◆ Problem to work on
Please return the lines of the data that contain "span".

◆ Provided material

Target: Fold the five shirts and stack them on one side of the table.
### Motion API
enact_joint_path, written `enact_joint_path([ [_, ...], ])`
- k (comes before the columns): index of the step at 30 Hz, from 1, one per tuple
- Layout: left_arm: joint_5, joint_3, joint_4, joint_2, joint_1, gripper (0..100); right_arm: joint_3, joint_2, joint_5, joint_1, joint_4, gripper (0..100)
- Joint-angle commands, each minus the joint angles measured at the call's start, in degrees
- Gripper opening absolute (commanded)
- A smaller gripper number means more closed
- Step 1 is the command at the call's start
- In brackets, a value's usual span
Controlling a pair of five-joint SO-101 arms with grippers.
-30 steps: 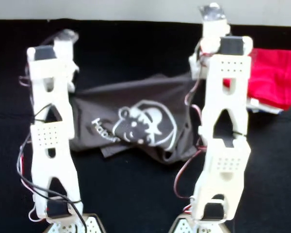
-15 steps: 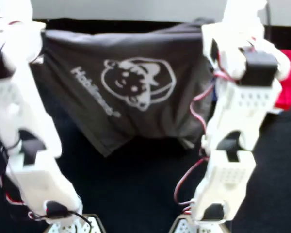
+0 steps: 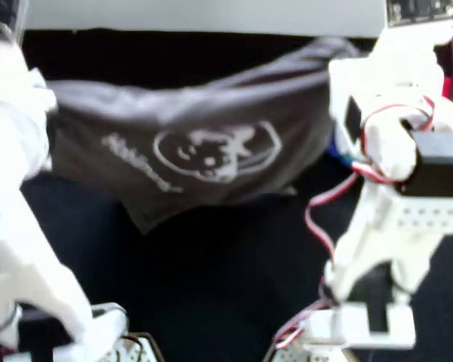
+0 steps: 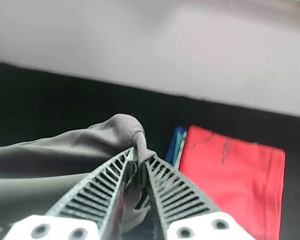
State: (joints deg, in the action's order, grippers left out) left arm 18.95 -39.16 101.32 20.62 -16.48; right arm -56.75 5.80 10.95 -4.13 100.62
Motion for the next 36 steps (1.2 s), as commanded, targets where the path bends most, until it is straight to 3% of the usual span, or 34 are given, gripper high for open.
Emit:
enact_joint_path([
  [1,5.36,27.82,-0.44,9.54,2.07,1,30.46,12.44,-0.70,-1.63,0.48,0.5],
  [6,7.03,57.01,-6.77,14.37,2.51,1,67.30,25.54,-0.35,-2.59,-5.93,0.5],
  [10,7.03,73.27,-13.80,14.55,2.51,1,88.22,35.30,2.02,-2.59,-11.03,0.5],
  [19,7.03,90.15,-22.33,14.55,2.51,1,111.08,52.53,13.80,-2.59,-11.47,0.5],
  [24,7.03,91.74,-22.77,14.55,2.51,1,108.62,56.57,19.96,-2.77,-10.15,1.6],
  [30,7.03,91.65,-22.86,14.55,2.42,1,89.63,52.09,19.78,-2.95,-2.33,22.8],
  [36,7.03,91.65,-22.86,14.55,2.42,1,72.40,41.54,14.59,-3.03,-4.26,15.4],
])
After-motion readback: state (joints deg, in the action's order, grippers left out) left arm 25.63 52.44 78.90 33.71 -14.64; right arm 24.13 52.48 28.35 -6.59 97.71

◆ Answer section
- In brackets, a value's usual span
Motion for the next 36 steps (1.2 s), as commanded, targets where the path bends most, until it is straight to 3% of the usual span, or 34 are given, gripper high for open.

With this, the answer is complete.